ACTIVITY =>
Once you find the line containing "thing at (268, 129): (0.88, -0.06, 0.82);" in the data below, copy it and each following line exactly, up to and including the line containing "thing at (269, 104): (0.87, -0.06, 0.85);", and nothing else.

Collection entries:
++++

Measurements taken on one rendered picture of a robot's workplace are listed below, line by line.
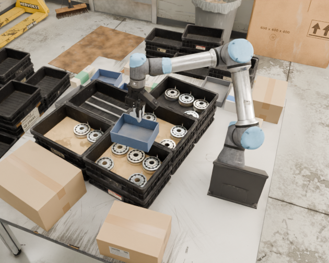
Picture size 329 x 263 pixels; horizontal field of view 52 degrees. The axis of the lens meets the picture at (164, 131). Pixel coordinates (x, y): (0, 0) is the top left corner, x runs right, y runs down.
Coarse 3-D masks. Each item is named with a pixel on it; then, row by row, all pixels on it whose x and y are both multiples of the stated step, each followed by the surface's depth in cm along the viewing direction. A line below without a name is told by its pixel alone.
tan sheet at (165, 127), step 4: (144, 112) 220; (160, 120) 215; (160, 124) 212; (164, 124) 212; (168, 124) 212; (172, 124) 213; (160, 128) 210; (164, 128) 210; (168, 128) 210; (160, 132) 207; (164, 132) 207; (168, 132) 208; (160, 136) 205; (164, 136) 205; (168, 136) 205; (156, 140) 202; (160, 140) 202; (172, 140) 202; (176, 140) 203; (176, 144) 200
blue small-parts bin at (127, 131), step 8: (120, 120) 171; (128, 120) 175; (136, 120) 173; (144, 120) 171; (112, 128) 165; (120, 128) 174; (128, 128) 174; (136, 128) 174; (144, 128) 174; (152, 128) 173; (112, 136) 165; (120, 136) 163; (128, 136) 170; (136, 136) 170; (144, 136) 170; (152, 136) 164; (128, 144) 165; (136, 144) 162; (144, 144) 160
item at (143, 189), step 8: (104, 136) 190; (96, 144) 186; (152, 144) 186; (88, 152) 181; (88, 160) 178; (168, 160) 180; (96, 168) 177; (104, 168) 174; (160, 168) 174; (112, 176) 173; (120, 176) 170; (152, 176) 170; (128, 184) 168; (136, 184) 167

++++

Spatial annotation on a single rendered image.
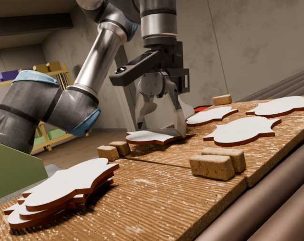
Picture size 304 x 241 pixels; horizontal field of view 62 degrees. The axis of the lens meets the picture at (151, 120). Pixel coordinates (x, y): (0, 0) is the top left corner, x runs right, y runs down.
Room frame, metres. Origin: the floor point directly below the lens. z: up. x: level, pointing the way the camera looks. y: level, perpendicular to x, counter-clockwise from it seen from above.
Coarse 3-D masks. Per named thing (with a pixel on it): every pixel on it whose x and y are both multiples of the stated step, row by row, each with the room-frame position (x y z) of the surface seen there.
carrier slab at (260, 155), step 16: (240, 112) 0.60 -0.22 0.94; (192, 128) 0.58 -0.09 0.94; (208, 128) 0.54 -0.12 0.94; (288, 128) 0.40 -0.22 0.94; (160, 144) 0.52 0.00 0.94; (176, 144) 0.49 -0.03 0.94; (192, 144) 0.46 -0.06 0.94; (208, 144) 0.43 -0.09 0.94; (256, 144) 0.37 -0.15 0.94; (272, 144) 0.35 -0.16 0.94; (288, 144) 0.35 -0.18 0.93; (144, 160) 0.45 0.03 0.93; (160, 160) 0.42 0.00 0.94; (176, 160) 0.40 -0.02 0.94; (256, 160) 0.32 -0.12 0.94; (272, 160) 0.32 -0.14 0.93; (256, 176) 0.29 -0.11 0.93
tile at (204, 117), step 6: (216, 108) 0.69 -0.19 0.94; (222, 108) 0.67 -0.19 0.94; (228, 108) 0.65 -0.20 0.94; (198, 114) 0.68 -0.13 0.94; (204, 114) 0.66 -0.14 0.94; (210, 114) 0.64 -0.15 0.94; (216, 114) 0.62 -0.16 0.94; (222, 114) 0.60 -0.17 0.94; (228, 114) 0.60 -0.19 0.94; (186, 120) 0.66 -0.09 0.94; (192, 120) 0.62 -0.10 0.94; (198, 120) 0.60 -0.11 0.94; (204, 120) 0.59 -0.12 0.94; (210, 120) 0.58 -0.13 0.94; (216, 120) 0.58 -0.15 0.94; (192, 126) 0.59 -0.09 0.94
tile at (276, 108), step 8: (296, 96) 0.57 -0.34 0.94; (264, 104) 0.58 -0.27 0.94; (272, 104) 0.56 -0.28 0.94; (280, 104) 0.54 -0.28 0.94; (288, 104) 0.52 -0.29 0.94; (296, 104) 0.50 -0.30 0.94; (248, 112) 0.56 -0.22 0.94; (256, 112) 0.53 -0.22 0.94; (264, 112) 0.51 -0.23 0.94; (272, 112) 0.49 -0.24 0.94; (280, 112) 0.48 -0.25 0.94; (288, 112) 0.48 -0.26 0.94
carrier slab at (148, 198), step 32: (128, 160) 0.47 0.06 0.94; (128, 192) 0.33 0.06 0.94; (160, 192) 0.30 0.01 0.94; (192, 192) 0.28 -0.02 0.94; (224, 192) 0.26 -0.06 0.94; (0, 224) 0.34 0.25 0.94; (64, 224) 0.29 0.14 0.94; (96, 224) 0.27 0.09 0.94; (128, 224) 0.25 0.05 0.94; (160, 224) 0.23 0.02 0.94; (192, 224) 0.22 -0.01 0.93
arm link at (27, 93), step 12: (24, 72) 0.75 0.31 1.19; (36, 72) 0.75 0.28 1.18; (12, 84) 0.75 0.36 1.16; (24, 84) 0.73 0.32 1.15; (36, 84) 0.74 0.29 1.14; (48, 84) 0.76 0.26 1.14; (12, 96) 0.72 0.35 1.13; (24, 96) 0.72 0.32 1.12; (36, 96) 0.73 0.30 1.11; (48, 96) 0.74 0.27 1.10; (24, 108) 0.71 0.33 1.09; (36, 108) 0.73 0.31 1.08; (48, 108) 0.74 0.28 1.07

++++

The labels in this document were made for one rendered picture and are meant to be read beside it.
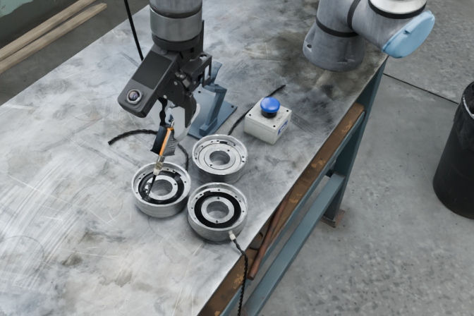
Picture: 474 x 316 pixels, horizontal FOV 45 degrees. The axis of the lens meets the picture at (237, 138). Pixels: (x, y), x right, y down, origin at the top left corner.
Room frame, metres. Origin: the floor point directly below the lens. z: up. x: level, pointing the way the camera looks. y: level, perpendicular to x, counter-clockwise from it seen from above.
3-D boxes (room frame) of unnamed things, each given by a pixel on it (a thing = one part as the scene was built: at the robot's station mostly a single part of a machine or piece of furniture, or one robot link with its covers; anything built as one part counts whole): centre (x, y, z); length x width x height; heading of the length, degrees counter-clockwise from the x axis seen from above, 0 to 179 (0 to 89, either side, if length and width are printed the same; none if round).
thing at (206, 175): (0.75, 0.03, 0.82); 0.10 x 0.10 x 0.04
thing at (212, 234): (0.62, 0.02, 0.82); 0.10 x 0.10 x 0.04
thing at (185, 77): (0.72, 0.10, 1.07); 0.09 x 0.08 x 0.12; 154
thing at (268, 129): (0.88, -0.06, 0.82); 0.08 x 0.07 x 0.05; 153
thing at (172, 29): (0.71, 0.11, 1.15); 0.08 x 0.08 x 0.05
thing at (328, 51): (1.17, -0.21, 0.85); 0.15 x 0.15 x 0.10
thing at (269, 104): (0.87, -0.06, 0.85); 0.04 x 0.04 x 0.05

++++

ANSWER TO THIS EXERCISE =>
thing at (268, 129): (0.88, -0.06, 0.82); 0.08 x 0.07 x 0.05; 153
thing at (172, 29): (0.71, 0.11, 1.15); 0.08 x 0.08 x 0.05
thing at (328, 51): (1.17, -0.21, 0.85); 0.15 x 0.15 x 0.10
thing at (269, 104): (0.87, -0.06, 0.85); 0.04 x 0.04 x 0.05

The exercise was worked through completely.